5 Farmers changed or adopted a practice
2 Grants received that built upon this project
Project outcomes:

Objective 1: Use an interdisciplinary approach to examine the benefits of utilizing carbon-based soil amendments in commercial apple orchard systems so that we can investigate the interaction between soil nutrient source and orchard productivity.

Our research utilized a research farm trial comparing synthetic fertilizers (calcium nitrate), compost, municipal yard waste compost, and treatments that integrated synthetic fertilizers with composts applied to newly planted high-density apple trees. We also developed two replicated on-farm trials with cooperating growers. Among the three farm sites outlined in this objective, this research project spans 200 miles and puts growers throughout the Mid-Atlantic in close proximity to the test sites, which will encourage faster adoption of the most effective treatments.

 

Recommendations:

This three-year long project showed promising results for documenting the positive impacts of carbon-based amendments to apple orchard agro-ecosystems. Additional research should focus on wood and bark chip mulches. While the mulch treatments increased tree growth at all three sites, using compost either alone or in conjunction with calcium nitrate did not further increase tree growth at any of the sites. Additionally, the compost applications increased plant-available soil phosphorus at the AREC site and potassium at the Maryland site, but leaf tissue levels did not directly correspond to the soil mineral content. Growers should utilize compost applications based on the specific nutrient needs at their location, as well as on leaf mineral tests, and soil texture and organic matter content. Overall, our study showed that if increased tree growth is the primary purpose for applying a fertilizer, such applications may be unwarranted, whether from a compost or synthetic source. However, compost can increase soil properties that are associated with long-term soil fertility, such as organic matter, soil carbon, and microbial respiration. It is possible that these increases will positively impact orchard productivity in future years. Longer-term studies are needed to understand the effects of these fertilization practices as the orchard matures and reaches full productivity.

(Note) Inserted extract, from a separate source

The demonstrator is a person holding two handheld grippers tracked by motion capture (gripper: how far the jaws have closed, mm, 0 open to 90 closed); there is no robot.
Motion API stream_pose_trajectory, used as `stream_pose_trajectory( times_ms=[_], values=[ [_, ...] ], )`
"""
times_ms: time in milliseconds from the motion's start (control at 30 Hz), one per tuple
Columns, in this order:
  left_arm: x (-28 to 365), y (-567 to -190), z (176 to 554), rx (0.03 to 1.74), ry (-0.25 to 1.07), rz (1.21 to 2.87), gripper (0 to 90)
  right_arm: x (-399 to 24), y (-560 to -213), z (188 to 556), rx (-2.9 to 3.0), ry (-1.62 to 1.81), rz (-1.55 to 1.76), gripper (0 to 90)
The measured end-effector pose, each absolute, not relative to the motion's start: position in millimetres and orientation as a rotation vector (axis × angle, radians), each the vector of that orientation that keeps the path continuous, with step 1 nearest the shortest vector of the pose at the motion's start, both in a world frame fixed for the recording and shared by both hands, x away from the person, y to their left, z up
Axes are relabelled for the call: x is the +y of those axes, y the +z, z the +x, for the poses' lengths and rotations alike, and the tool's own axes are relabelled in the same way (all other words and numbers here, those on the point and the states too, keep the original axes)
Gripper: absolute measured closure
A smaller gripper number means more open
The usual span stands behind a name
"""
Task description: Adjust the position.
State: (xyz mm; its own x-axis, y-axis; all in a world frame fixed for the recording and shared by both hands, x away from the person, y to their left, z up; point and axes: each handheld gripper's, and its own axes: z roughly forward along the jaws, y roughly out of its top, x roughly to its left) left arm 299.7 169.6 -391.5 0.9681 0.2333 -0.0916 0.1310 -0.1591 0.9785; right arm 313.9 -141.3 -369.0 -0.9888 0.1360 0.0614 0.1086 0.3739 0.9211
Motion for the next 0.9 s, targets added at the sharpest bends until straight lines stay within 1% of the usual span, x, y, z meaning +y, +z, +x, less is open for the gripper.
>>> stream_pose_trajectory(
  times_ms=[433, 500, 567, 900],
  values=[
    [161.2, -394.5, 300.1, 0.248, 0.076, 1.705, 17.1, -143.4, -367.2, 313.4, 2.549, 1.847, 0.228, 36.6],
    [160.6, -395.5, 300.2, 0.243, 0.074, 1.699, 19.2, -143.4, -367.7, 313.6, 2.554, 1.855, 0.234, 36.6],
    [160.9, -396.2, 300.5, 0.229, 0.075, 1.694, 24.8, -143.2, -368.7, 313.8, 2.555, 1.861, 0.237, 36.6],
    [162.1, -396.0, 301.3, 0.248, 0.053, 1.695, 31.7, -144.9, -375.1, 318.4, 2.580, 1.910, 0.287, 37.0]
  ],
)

Additionally, it is well documented that mulches can retain and moderate soil moisture and temperature, but we did not measure these variables in our study. Future research should seek to understand whether the increased apple tree growth and changes in microbial communities that we observed were related to soil moisture, soil temperature, carbon addition, or a combination of these factors. Another benefit of mulches is to reduce weed growth. Future studies should investigate whether the use of mulches in orchards can result in a reduction of herbicide applications without sacrificing tree growth, thus increasing orchard sustainability.

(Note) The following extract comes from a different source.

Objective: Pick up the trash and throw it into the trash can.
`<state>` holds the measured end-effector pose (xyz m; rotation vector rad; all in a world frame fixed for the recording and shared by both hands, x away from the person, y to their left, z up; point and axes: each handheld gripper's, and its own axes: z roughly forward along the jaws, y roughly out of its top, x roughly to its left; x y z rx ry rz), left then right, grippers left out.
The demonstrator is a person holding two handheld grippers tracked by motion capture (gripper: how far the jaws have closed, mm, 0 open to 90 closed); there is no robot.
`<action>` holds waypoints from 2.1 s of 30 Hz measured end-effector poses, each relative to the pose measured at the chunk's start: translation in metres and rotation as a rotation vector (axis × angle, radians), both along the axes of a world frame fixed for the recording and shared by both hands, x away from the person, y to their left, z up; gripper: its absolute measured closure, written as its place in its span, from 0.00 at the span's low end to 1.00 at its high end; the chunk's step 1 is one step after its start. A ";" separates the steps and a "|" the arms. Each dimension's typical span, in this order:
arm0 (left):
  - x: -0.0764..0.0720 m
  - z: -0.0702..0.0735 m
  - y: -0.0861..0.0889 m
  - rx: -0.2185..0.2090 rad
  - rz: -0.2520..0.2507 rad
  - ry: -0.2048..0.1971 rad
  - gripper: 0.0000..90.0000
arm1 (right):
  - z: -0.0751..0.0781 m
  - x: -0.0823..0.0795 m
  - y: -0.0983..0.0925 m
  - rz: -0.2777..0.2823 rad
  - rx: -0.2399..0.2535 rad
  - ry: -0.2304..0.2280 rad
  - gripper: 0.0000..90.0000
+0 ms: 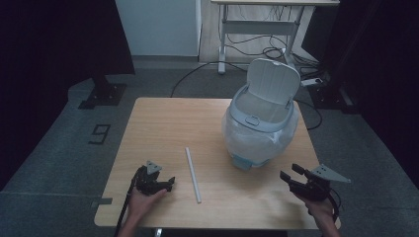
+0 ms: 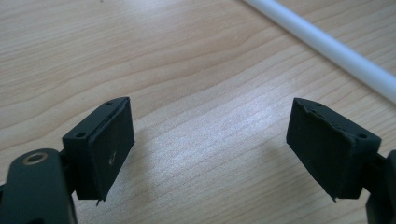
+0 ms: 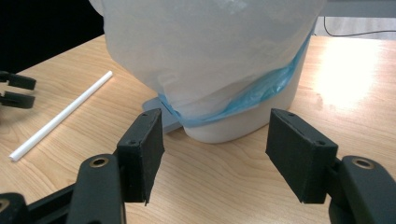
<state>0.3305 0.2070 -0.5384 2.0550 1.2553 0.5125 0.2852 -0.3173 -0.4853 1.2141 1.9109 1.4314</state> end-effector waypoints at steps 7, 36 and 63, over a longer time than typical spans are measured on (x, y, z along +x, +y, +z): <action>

Lastly, some of the organisms that we identified in the microbial community analysis have been reported to be disease suppressive. Other studies have shown that the addition of organic matter to a soil results in greater growth promoting and lower relative abundance of pathogenic organisms. Our results are thus an important step forward for understanding the huge diversity of bacterial and fungal community types in apple orchards, and their potential for change due to practical types of orchard management. These results support a main focus of our study, that is that organic amendments drive microbial communities to increase apple orchard productivity. Future research should apply treatments similar to those used in this study to orchard soils with high populations of pathogenic organisms as a means of naturally fostering microbial biocontrol.

Any opinions, findings, conclusions, or recommendations expressed in this publication are those of the author(s) and do not necessarily reflect the view of the U.S. Department of Agriculture or SARE.